First, I want to know how to analyze a dataset to discover its pattern. And second, how can I select the best kernel function for classifying a dataset?
I don't know the SVM lingo but it sounds like you want to do kernel discrimnation. D. J. Hand has a good book on it. Basically you use the kernel method to estimate the class conditional densities. Then you apply the Bayes rule as if the estimated densities were the actual ones. What is best with respect to a kernel function is not usually important although there are assumptions that lead to a theoretical best kernel. But what really matters is the bandwidth. However it is sometimes hard to tell what is too small leading to a density that is too rough versus too large which leads to a density that is too smooth.

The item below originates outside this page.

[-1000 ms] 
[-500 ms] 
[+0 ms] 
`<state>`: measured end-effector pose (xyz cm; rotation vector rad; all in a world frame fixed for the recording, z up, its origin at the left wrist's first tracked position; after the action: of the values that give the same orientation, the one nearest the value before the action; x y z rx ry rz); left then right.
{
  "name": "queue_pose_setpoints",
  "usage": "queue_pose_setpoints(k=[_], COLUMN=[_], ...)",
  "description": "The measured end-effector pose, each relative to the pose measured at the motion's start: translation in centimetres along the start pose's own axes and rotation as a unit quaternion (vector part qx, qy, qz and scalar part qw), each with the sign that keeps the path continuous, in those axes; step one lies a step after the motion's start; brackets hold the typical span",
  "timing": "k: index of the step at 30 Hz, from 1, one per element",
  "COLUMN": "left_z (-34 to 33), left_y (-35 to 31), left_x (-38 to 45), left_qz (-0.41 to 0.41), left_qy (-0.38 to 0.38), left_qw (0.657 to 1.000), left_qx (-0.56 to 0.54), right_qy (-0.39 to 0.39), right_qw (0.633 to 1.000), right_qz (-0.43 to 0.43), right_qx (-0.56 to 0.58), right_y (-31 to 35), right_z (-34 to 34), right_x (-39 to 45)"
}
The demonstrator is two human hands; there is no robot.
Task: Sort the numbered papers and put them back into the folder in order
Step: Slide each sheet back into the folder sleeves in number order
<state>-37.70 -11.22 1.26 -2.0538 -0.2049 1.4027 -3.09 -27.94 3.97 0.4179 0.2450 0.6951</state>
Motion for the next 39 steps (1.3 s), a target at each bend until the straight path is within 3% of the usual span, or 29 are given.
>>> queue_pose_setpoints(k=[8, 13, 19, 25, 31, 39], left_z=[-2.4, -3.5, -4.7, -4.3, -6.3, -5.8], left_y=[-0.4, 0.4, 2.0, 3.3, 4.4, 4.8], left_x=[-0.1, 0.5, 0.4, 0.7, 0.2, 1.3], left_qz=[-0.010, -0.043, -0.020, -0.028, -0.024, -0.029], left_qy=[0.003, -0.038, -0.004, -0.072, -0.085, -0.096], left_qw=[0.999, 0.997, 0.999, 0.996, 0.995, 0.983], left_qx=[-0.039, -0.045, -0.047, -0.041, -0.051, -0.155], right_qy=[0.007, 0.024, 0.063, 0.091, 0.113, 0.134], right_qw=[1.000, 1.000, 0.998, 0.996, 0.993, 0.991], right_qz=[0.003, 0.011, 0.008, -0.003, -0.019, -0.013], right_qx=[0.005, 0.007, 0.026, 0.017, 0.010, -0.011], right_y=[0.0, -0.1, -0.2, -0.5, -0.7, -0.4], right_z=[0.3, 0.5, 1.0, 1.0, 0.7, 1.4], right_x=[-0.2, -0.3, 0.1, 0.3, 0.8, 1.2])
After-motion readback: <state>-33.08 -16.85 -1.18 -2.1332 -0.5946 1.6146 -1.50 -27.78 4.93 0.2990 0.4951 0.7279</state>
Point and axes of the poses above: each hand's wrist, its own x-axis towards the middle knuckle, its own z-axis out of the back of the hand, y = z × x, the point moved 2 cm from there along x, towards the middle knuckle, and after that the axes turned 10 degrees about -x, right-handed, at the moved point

The book that I think provides the clearest explanation of probability density estimation is Bernie Silverman's book. Check it out if you don't follow what I ahve told you.
Please note that there is a difference between the kernel questioned here and the one in the answer above. See here.
The best and first resource on the kernels in question is "Theory of Reproducing Kernels" by Nachman Aronszajn. You can also look at Grace Wahba's book: "Spline Models for Observational Data".
A reproducing kernel uniquely identifies a reproducing kernel Hilbert space.
I am familiar with Wahba's work in splines using RKHS and her dissertation advisor Manny Parzen. I had no clue that you were talking about that. Part of my problem as I said is that I am not familiar with SVM and its jargon. I was making a guess that since you were talking about classification that you were talking about kernel discriminant analysis. Since I was wrong about that you can ignore my comments on that topic.